**TASK BRIEF**
Print out the data that follows exactly, character for character, apart from the pictures.

================================

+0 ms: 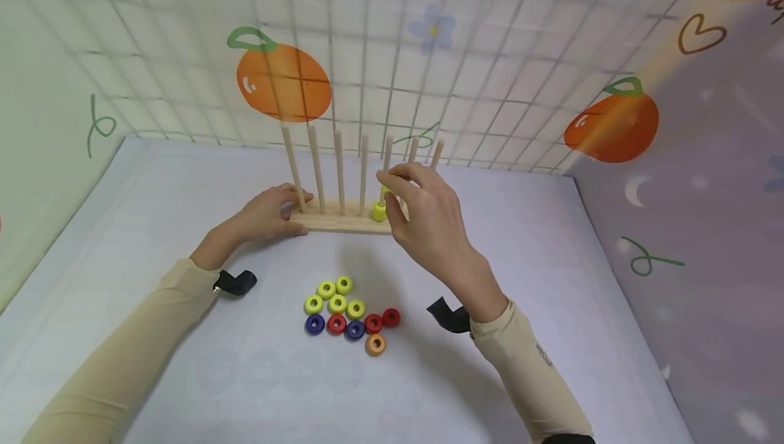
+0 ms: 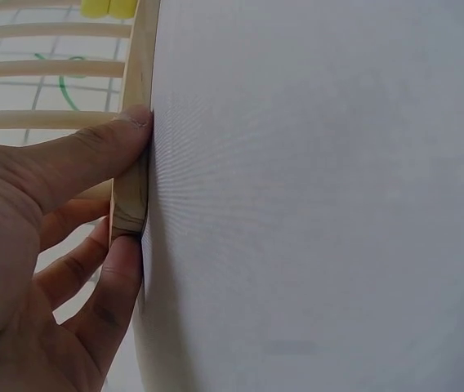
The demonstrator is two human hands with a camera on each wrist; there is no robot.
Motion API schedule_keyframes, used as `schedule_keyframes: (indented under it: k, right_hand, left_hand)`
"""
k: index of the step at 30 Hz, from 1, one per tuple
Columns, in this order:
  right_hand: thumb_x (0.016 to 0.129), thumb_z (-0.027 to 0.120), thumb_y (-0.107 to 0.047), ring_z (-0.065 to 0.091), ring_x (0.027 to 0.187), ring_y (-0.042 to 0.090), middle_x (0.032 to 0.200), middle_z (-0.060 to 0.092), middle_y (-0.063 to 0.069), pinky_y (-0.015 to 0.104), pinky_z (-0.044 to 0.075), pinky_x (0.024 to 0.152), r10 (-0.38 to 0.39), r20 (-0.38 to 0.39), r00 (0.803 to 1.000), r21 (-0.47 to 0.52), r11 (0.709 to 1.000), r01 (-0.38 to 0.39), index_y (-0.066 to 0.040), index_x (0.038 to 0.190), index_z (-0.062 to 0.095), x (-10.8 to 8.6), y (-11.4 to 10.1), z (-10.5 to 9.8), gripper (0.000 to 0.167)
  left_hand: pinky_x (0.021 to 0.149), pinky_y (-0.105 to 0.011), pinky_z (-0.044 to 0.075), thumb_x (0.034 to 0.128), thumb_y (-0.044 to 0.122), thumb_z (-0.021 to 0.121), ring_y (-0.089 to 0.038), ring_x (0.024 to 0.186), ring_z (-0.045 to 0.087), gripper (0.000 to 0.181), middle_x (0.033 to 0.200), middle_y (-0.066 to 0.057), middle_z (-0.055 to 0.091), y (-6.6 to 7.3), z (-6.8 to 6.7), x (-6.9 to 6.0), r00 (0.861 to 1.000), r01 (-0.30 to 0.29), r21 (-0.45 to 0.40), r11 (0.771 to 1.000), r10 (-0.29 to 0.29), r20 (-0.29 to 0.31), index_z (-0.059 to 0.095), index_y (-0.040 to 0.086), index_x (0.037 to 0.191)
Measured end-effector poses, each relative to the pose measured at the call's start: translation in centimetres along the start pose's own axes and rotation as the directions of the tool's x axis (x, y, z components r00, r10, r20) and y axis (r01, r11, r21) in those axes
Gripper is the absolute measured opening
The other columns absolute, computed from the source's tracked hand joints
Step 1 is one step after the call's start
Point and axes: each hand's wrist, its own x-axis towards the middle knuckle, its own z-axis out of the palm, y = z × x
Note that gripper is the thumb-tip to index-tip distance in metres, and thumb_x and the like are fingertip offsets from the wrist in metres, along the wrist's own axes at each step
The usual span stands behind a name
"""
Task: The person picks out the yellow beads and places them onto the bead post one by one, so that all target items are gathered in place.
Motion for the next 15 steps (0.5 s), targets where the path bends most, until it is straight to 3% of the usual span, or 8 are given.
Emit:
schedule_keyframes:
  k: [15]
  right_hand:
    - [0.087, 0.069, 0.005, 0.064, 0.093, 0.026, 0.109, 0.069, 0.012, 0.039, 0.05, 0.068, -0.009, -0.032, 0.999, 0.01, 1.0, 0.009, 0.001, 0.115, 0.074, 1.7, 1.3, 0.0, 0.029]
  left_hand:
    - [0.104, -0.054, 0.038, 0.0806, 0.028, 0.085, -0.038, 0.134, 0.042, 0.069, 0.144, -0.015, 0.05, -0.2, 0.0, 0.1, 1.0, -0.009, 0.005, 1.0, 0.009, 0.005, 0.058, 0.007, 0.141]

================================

**RESULT OF THIS TASK**
+0 ms: 
+0 ms: 
The demonstrator is two human hands with a camera on each wrist; there is no robot.
Motion API schedule_keyframes, used as `schedule_keyframes: (indented under it: k, right_hand, left_hand)`
"""
k: index of the step at 30 Hz, from 1, one per tuple
Columns, in this order:
  right_hand: thumb_x (0.016 to 0.129), thumb_z (-0.027 to 0.120), thumb_y (-0.107 to 0.047), ring_z (-0.065 to 0.091), ring_x (0.027 to 0.187), ring_y (-0.042 to 0.090), middle_x (0.032 to 0.200), middle_z (-0.060 to 0.092), middle_y (-0.063 to 0.069), pinky_y (-0.015 to 0.104), pinky_z (-0.044 to 0.075), pinky_x (0.024 to 0.152), r10 (-0.38 to 0.39), r20 (-0.38 to 0.39), r00 (0.803 to 1.000), r21 (-0.47 to 0.52), r11 (0.709 to 1.000), r01 (-0.38 to 0.39), index_y (-0.066 to 0.040), index_x (0.038 to 0.190), index_z (-0.062 to 0.095), x (-10.8 to 8.6), y (-11.4 to 10.1), z (-10.5 to 9.8), gripper (0.000 to 0.167)
  left_hand: pinky_x (0.021 to 0.149), pinky_y (-0.105 to 0.011), pinky_z (-0.044 to 0.075), thumb_x (0.034 to 0.128), thumb_y (-0.044 to 0.122), thumb_z (-0.021 to 0.121), ring_y (-0.089 to 0.038), ring_x (0.024 to 0.186), ring_z (-0.045 to 0.087), gripper (0.000 to 0.181), middle_x (0.033 to 0.200), middle_y (-0.066 to 0.057), middle_z (-0.055 to 0.091), y (-6.6 to 7.3), z (-6.8 to 6.7), x (-6.9 to 6.0), r00 (0.861 to 1.000), r01 (-0.30 to 0.29), r21 (-0.45 to 0.40), r11 (0.771 to 1.000), r10 (-0.29 to 0.29), r20 (-0.29 to 0.31), index_z (-0.059 to 0.095), index_y (-0.040 to 0.086), index_x (0.037 to 0.191)
Measured end-effector poses, each relative to the pose measured at the call's start: translation in centimetres along the start pose's own axes and rotation as the directions of the tool's x axis (x, y, z components r00, r10, r20) and y axis (r01, r11, r21) in those axes
Gripper is the absolute measured opening
The other columns absolute, computed from the source's tracked hand joints
Step 1 is one step after the call's start
Point and axes: each hand's wrist, its own x-axis towards the middle knuckle, its own z-axis out of the palm, y = z × x
Note that gripper is the thumb-tip to index-tip distance in metres, and thumb_x and the like are fingertip offsets from the wrist in metres, along the wrist's own axes at each step
The usual span stands behind a name
"""
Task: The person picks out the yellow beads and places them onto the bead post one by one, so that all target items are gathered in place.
Motion for the next 15 steps (0.5 s), targets where the path bends most, until it is straight to 3% of the usual span, or 8 are given.
Emit:
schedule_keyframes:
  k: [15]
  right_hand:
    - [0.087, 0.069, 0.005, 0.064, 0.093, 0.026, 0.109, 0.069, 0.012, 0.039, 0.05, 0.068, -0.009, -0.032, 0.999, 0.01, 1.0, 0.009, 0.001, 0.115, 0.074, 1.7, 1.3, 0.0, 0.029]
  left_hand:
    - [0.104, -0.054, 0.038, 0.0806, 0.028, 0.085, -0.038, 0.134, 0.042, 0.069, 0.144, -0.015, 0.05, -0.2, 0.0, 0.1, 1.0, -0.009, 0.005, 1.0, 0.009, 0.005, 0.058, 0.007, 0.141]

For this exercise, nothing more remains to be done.